Exercise:
Check each line of the entries below for the word "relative" and state only how many lines have it.

Material for this exercise:

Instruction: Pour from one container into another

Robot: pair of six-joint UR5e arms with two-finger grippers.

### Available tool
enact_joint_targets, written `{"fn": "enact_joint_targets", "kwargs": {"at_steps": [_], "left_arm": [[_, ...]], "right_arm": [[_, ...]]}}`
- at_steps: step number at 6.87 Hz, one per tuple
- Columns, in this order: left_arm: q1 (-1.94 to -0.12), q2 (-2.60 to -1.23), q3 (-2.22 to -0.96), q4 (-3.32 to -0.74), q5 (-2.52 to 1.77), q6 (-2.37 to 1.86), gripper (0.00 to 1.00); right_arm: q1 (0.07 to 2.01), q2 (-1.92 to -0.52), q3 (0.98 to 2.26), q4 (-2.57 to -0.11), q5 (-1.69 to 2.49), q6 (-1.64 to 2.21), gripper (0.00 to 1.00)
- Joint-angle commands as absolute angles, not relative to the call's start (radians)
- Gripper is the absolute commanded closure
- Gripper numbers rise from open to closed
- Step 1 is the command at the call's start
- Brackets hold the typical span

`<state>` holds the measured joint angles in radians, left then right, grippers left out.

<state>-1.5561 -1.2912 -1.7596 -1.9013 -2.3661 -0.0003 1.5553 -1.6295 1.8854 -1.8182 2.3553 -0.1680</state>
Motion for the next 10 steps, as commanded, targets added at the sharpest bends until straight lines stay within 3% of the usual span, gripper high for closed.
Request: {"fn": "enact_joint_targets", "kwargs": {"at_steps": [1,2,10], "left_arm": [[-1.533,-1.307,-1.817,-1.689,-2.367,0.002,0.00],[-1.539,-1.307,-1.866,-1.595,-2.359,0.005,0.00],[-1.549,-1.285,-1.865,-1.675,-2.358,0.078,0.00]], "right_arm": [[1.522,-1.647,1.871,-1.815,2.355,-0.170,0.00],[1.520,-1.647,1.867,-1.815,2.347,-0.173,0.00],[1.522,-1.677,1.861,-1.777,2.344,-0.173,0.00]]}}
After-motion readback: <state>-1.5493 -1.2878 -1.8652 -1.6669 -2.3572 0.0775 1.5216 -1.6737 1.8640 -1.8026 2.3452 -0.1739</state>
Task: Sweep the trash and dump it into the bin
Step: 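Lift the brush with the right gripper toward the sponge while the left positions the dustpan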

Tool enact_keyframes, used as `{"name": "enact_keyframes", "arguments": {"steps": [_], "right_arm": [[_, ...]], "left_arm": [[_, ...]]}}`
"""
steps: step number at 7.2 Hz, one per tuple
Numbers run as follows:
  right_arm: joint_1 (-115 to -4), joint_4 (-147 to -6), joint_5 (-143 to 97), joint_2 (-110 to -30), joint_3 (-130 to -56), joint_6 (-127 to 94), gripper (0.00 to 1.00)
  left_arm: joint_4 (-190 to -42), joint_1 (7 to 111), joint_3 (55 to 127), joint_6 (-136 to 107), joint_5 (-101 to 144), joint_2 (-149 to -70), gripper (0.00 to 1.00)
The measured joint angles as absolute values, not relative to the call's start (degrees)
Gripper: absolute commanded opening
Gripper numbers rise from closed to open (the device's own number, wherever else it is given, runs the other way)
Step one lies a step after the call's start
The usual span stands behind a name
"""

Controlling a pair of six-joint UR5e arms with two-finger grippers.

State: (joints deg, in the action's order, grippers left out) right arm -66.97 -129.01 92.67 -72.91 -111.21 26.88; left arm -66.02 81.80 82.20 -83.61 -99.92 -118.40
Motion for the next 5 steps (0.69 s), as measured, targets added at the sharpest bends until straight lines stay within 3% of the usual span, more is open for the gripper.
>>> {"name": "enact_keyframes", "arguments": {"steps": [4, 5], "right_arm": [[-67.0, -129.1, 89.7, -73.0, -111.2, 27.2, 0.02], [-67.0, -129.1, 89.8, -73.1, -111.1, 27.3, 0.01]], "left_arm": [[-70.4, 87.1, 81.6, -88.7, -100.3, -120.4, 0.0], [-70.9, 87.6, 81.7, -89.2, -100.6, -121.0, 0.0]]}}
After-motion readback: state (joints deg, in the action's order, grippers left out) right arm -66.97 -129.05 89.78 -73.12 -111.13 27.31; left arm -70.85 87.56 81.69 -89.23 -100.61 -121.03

Response to this exercise:
2